----- SOURCE DATA

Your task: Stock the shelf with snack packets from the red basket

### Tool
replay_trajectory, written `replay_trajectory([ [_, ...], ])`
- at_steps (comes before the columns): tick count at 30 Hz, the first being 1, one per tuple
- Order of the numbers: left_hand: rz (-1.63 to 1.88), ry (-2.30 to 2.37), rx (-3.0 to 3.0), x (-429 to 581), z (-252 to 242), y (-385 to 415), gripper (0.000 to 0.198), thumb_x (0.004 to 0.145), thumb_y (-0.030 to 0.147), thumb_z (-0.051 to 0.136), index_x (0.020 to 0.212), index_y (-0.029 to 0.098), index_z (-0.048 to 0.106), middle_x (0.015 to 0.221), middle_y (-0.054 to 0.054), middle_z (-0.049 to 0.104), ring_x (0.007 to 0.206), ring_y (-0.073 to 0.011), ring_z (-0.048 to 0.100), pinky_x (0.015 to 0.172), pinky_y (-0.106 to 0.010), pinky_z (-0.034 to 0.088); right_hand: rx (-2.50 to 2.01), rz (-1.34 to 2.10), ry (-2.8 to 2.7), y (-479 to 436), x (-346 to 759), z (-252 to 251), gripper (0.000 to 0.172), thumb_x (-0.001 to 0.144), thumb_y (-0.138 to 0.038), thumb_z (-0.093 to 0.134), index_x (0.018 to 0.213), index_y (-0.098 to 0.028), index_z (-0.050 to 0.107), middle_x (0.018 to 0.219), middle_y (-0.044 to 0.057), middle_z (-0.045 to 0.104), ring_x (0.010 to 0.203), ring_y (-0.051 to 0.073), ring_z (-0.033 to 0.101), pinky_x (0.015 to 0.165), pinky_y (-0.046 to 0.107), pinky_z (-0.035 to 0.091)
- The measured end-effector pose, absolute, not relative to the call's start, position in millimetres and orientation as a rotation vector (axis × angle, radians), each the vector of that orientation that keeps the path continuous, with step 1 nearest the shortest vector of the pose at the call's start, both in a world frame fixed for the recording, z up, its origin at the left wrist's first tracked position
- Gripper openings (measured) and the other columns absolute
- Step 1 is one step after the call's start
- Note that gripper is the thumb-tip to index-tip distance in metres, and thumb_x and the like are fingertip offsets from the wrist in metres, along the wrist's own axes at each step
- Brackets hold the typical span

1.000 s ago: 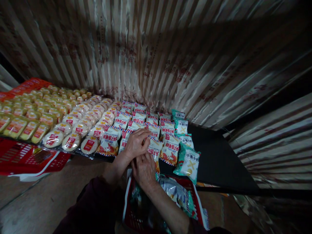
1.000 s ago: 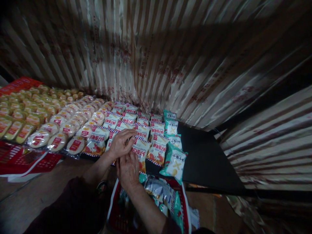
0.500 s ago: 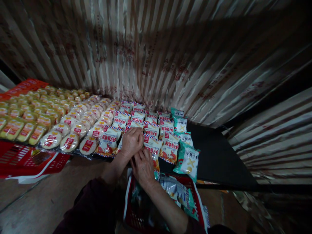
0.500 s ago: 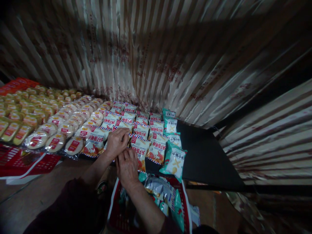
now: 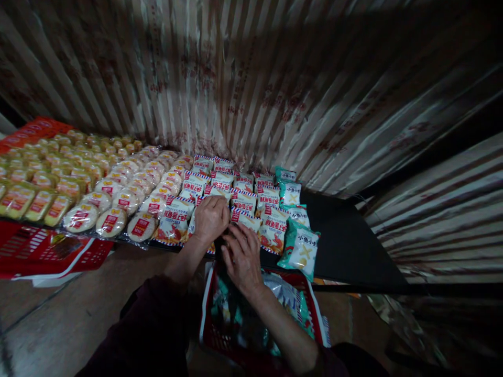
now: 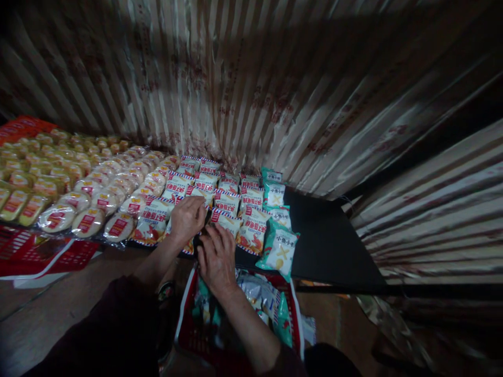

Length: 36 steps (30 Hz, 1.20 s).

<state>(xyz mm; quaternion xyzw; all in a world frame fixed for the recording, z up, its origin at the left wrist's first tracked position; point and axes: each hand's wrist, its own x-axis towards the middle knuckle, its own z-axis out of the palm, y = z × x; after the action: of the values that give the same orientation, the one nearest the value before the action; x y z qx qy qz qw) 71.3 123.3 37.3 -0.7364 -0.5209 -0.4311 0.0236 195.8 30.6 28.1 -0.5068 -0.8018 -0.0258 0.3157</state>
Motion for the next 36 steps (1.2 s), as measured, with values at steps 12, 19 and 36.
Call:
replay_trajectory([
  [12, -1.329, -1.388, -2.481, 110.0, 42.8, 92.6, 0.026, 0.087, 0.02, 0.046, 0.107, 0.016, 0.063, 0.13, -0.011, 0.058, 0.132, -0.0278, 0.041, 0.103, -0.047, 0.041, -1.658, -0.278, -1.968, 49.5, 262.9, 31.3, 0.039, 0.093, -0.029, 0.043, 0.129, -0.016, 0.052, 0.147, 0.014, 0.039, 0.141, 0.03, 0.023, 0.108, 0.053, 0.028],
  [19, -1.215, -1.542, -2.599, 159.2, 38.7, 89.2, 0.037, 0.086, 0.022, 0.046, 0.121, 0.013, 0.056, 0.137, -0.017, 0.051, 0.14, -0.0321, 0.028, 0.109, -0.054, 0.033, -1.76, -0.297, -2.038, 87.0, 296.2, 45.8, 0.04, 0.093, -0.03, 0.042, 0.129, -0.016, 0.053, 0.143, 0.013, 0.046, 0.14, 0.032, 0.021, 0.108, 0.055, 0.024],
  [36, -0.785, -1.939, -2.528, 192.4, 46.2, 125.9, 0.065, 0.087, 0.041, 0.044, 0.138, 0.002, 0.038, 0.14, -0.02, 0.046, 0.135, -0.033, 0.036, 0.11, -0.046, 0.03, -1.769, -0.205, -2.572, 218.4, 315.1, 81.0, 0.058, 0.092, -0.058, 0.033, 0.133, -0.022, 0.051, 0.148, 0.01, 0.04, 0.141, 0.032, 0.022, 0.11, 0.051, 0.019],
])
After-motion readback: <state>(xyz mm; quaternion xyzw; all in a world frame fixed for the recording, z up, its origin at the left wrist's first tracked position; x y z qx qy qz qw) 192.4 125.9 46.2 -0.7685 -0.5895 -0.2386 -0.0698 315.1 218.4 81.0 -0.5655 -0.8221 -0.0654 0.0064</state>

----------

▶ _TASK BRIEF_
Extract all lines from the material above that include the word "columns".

▶ _RESPONSE_
- at_steps (comes before the columns): tick count at 30 Hz, the first being 1, one per tuple
- Gripper openings (measured) and the other columns absolute

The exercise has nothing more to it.